### What is being asked
Give an exact copy of the data that follows, but none of its pictures.

### Data items
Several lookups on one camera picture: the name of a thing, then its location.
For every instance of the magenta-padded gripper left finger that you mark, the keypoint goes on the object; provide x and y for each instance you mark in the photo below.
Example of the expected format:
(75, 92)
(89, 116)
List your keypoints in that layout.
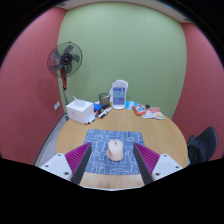
(77, 159)

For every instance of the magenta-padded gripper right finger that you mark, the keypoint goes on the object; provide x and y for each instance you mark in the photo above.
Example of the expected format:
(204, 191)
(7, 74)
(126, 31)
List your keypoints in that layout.
(147, 159)

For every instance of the pale pink computer mouse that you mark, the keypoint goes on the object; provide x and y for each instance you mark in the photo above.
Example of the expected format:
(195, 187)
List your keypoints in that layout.
(115, 151)

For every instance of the blue patterned mouse pad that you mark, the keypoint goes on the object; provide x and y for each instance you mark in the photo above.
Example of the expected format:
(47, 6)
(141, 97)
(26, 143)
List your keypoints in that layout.
(113, 166)

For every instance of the black whiteboard marker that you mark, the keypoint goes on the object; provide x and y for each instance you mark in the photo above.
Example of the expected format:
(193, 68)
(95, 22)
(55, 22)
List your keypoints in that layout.
(105, 112)
(91, 119)

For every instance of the orange and white snack packet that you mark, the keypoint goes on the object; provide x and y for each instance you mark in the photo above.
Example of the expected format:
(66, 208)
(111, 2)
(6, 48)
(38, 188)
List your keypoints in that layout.
(156, 113)

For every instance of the black bag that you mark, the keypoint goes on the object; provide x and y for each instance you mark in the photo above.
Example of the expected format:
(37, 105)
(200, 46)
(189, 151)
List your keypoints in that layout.
(194, 151)

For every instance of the white tissue box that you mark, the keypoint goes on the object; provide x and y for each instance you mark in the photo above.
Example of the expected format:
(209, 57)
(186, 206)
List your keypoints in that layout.
(80, 111)

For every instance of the small black cap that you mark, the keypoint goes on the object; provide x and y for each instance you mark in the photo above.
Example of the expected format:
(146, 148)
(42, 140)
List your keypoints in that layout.
(148, 106)

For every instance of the blue whiteboard eraser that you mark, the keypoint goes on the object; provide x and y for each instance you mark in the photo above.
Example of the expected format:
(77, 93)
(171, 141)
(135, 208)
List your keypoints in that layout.
(97, 107)

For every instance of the blue snack packet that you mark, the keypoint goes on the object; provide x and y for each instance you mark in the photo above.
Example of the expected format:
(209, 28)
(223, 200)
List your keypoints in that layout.
(129, 104)

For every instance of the black office chair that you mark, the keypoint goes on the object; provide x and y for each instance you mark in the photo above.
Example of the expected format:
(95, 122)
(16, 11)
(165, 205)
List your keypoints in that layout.
(209, 141)

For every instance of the dark mesh pen cup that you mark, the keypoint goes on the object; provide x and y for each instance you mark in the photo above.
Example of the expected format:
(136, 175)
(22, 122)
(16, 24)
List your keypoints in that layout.
(104, 100)

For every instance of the acrylic sign stand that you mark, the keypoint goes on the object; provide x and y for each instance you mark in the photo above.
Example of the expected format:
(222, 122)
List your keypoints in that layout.
(119, 96)

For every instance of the grey standing fan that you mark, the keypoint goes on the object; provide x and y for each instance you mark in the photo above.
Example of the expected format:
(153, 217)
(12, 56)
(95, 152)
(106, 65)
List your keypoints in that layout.
(65, 59)

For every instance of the white wall socket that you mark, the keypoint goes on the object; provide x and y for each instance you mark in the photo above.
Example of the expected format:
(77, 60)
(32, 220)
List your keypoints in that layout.
(57, 105)

### Exercise solution
Several lookups on one camera picture: the name of a thing, then its location.
For every instance of the magenta-padded gripper left finger that you mark, the keypoint goes on the object; provide x and y for each instance you mark in the photo below.
Example of the expected format:
(75, 92)
(89, 116)
List your keypoints in that layout.
(77, 159)

For every instance of the magenta-padded gripper right finger that you mark, the keypoint goes on the object; provide x and y for each instance you mark in the photo above.
Example of the expected format:
(204, 191)
(7, 74)
(126, 31)
List your keypoints in that layout.
(147, 159)

For every instance of the pale pink computer mouse that you mark, the keypoint goes on the object; provide x and y for each instance you mark in the photo above.
Example of the expected format:
(195, 187)
List your keypoints in that layout.
(115, 151)

For every instance of the blue patterned mouse pad that you mark, the keypoint goes on the object; provide x and y for each instance you mark in the photo above.
Example of the expected format:
(47, 6)
(141, 97)
(26, 143)
List your keypoints in that layout.
(113, 166)

For every instance of the black whiteboard marker that you mark, the keypoint goes on the object; provide x and y for each instance you mark in the photo above.
Example of the expected format:
(193, 68)
(95, 22)
(55, 22)
List your keypoints in that layout.
(105, 112)
(91, 119)

For every instance of the orange and white snack packet that you mark, the keypoint goes on the object; provide x and y for each instance you mark in the photo above.
Example of the expected format:
(66, 208)
(111, 2)
(6, 48)
(38, 188)
List your keypoints in that layout.
(156, 113)

For every instance of the black bag that you mark, the keypoint goes on the object; provide x and y for each instance you mark in the photo above.
Example of the expected format:
(37, 105)
(200, 46)
(189, 151)
List your keypoints in that layout.
(194, 151)

For every instance of the white tissue box that you mark, the keypoint goes on the object; provide x and y for each instance you mark in the photo above.
Example of the expected format:
(209, 57)
(186, 206)
List your keypoints in that layout.
(80, 111)

For every instance of the small black cap that you mark, the keypoint goes on the object; provide x and y for each instance you mark in the photo above.
Example of the expected format:
(146, 148)
(42, 140)
List your keypoints in that layout.
(148, 106)

For every instance of the blue whiteboard eraser that you mark, the keypoint goes on the object; provide x and y for each instance you mark in the photo above.
Example of the expected format:
(77, 93)
(171, 141)
(135, 208)
List your keypoints in that layout.
(97, 107)

For every instance of the blue snack packet that you mark, the keypoint goes on the object; provide x and y for each instance you mark in the photo above.
Example of the expected format:
(209, 28)
(223, 200)
List your keypoints in that layout.
(129, 104)

For every instance of the black office chair that you mark, the keypoint goes on the object; provide x and y for each instance you mark in the photo above.
Example of the expected format:
(95, 122)
(16, 11)
(165, 205)
List your keypoints in that layout.
(209, 141)

For every instance of the dark mesh pen cup that you mark, the keypoint goes on the object; provide x and y for each instance you mark in the photo above.
Example of the expected format:
(136, 175)
(22, 122)
(16, 24)
List your keypoints in that layout.
(104, 100)

For every instance of the acrylic sign stand that you mark, the keypoint goes on the object; provide x and y for each instance you mark in the photo above.
Example of the expected format:
(222, 122)
List your keypoints in that layout.
(119, 96)

For every instance of the grey standing fan that you mark, the keypoint goes on the object; provide x and y for each instance you mark in the photo above.
Example of the expected format:
(153, 217)
(12, 56)
(95, 152)
(106, 65)
List your keypoints in that layout.
(65, 59)

For every instance of the white wall socket that you mark, the keypoint goes on the object; provide x and y for each instance you mark in the photo above.
Example of the expected format:
(77, 60)
(32, 220)
List your keypoints in that layout.
(57, 105)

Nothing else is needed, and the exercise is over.